The ON statement defines the action to be taken when a specific condition is signaled during the execution of a program. Its general form is:
ON condition–name ON-unit,
or
ON condition–name SYSTEM
where:
condition-name is ANYCONDITION, AREA, ATTENTION, CONDITION(name), CONVERSION, ENDFILE(f), ENDPAGE(f), ERROR, FINISH, KEY(f), OVERFLOW, RECORD(f), SIZE, UNDEFINEDFILE(f), UNDERFLOW, USERCONDITION(expression), USERCONDITION(SS$_UNWIND), or ZERODIVIDE.
ON-unit is a BEGIN block or any statement other than DECLARE, DEFAULT, DO, END, ENTRY, FORMAT, LEAVE, OTHERWISE, PROCEDURE, RETURN, or SELECT.
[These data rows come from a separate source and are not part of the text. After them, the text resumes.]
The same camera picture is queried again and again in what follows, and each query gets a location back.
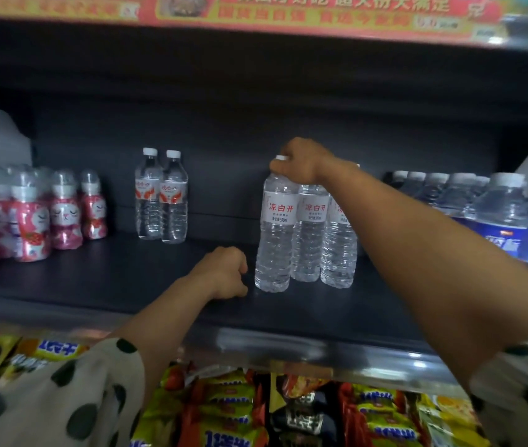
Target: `sleeve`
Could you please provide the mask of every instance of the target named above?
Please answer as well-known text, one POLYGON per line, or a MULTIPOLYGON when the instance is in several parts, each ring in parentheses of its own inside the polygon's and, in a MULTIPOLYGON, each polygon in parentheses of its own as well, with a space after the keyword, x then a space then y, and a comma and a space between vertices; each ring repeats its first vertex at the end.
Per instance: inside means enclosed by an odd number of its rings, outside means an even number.
POLYGON ((498 353, 473 375, 471 402, 494 447, 528 446, 528 342, 498 353))
POLYGON ((140 420, 144 365, 123 338, 0 389, 2 447, 124 447, 140 420))

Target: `person's right arm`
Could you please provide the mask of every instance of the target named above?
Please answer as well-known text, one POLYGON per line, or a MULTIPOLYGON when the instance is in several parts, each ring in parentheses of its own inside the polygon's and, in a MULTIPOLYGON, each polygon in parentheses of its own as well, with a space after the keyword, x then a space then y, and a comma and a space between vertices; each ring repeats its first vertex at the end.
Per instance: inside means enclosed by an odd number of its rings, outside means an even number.
POLYGON ((479 365, 528 340, 524 264, 310 139, 295 138, 281 153, 289 160, 273 160, 271 171, 329 191, 464 387, 479 365))

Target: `person's left hand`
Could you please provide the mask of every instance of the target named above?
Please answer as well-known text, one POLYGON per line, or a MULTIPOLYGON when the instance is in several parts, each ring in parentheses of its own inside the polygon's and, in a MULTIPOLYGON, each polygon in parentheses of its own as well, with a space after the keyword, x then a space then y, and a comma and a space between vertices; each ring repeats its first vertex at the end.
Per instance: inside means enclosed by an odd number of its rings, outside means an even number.
POLYGON ((198 262, 188 277, 213 285, 212 298, 226 300, 247 295, 241 275, 247 272, 245 254, 241 250, 219 246, 198 262))

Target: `hand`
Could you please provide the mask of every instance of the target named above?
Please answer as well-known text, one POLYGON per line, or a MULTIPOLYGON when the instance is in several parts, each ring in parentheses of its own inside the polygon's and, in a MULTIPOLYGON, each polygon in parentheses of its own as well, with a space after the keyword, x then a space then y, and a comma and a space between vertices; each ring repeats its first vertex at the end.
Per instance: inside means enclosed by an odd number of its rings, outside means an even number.
POLYGON ((247 295, 241 275, 247 272, 245 254, 235 247, 219 246, 198 262, 188 277, 212 286, 211 298, 226 300, 247 295))
POLYGON ((289 159, 272 160, 270 171, 301 185, 320 185, 324 166, 335 159, 332 152, 312 139, 293 138, 283 146, 281 155, 289 159))

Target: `person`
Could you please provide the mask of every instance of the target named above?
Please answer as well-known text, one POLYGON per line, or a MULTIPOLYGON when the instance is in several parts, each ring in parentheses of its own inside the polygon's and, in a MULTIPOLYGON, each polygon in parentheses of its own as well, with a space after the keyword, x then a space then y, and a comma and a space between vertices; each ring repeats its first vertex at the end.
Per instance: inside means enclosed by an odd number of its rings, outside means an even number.
MULTIPOLYGON (((295 138, 271 171, 323 185, 387 284, 469 392, 495 446, 528 446, 528 268, 482 237, 295 138)), ((78 359, 0 390, 0 446, 127 446, 190 325, 211 299, 243 297, 245 255, 216 248, 78 359)))
The keyword SYSTEM indicates that, instead of executing user-specified code in the ON-unit, a system-generated message describing the condition is displayed and the ERROR condition is signaled. For example:
ON ENDFILE (F ) BEGIN; . . . END;
In this example, the block of statements between the BEGIN and END statement executes if the end-of-file condition is reached.
ON is a compound statement, but it cannot be nested. The ON statement's use in responding to exceptional conditions is explained more fully in the section Statement that Handles Exception Conditions.